The story is a bit hard to discern, but such is life. Three editors at a boutique history publishing house come across a story aobut the Kinghts Templar from a crackpot colonel. Though they dismiss the colonel's tale as fantasy, coincidences and disappearances quickly cause the three to think that something is amiss.

Is there some grand mystical conspiracy? Is there a war being fought on such an epic scale that we cannot begin to comprehend it? Is there an ineffable plan that even the players do not know of?

This book has all the quirkiness of Tom Robbins mixed with the intelligence of Vidal. A knowledge of other languages is definitely helpful.. perhaps French, Spanish, Portuguese, Italian, Latin, Hebrew, Arabic, Aramaic, Ugaritic, and a working knowledge of all the base Indo-European proto-languages. If you do not know what Aramaic or Ugaritic are, this might not be the right book for you.

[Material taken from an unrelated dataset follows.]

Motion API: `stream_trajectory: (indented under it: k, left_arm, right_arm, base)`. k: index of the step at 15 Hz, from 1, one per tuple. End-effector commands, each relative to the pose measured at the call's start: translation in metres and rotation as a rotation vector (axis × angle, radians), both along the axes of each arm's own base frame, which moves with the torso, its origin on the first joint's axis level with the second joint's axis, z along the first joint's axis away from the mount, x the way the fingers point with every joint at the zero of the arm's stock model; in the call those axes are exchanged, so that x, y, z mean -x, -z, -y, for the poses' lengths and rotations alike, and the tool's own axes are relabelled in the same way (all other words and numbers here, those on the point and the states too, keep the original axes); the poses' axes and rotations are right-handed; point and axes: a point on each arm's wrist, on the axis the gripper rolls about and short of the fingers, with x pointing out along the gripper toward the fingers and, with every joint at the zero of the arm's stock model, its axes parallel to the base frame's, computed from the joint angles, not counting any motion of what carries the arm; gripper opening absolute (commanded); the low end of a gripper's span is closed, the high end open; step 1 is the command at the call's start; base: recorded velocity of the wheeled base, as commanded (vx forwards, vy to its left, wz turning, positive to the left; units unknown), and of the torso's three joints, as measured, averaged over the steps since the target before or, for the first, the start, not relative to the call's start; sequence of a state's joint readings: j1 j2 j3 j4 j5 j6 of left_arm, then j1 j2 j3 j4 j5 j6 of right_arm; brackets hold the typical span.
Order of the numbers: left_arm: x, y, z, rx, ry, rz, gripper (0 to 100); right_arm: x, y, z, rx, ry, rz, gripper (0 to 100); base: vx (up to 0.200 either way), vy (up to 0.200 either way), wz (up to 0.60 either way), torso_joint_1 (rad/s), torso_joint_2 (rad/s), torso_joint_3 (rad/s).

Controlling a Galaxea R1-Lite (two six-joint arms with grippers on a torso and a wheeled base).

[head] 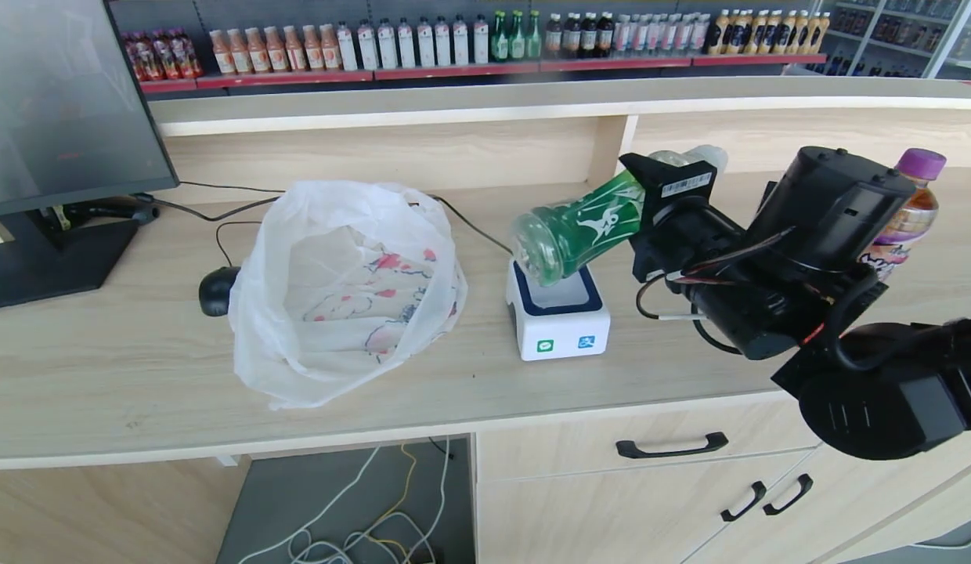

This book takes effort to read, but the effort pays off. Read this book and take a ride through the looking glass of history.

Rating: 5 stars
Summary: SIMPLY THE BEST
Review: I've read all of eco's books. He really makes research. Foucaults pendulum in his native language is just amazing. He touches every sense from the ocultism to the reality going through jacobd=s de molat and the templars, the rosicrucians, astrology , brazil and bleck magic...Of course everything vs scientific methods and reaL life. Also the picture of differtent cities is great.For me he gives thhe best description of the count of st germain.. the first 100 pages are not worth it but the whole explains it all

Rating: 5 stars
Summary: great fun
Review: I just finished reading it for the third time and still love it. I understand why people don't - if you're not that interested in occult conspiracy theories, I imagine it's staggeringly tedious. If you are, though, it's great fun.

My only problem is Lorenza. At no point was I given any reason why Belbo would have given her so much power over him. There was never a moment that she gave even the slightest indication of caring for him, so it was hard for me to see whatever he saw.